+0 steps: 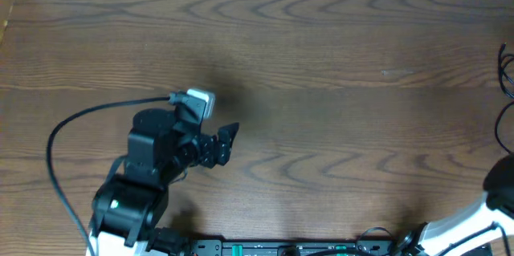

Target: Untangle cables

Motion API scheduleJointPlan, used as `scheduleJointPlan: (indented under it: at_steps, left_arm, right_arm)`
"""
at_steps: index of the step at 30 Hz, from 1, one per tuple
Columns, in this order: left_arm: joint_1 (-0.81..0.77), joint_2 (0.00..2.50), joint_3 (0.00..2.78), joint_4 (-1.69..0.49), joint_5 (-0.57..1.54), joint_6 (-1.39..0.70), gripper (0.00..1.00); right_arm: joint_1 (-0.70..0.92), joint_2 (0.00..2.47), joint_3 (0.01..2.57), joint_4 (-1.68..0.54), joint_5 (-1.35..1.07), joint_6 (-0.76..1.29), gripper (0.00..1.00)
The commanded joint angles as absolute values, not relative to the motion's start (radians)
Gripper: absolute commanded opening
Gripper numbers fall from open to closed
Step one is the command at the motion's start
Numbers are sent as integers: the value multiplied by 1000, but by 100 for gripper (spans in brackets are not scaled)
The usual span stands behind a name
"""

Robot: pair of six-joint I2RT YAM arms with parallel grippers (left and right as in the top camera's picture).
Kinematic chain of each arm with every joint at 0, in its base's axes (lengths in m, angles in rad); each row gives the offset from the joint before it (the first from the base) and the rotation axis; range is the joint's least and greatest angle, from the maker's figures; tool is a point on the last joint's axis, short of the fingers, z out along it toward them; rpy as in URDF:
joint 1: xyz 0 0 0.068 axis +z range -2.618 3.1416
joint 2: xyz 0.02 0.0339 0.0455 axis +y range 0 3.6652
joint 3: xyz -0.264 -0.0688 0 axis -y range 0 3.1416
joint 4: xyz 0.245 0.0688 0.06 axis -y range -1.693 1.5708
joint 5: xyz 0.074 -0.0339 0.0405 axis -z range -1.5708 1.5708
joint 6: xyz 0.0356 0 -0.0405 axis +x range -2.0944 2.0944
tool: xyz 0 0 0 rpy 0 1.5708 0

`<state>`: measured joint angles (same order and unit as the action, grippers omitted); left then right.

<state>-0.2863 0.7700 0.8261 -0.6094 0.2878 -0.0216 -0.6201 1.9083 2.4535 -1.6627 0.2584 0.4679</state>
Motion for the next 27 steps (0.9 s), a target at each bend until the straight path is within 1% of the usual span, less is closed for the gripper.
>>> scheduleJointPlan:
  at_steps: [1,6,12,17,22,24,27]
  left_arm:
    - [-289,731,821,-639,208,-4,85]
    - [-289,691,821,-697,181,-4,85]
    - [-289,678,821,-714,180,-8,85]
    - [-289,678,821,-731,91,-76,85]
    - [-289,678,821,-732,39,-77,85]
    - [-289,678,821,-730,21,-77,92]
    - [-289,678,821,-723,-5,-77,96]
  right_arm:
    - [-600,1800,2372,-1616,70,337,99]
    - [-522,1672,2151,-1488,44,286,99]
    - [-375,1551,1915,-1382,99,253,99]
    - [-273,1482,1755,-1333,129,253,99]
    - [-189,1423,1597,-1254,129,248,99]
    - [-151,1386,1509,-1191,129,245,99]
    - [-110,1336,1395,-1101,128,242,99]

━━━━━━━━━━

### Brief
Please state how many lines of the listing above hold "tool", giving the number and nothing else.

### Worked solution
2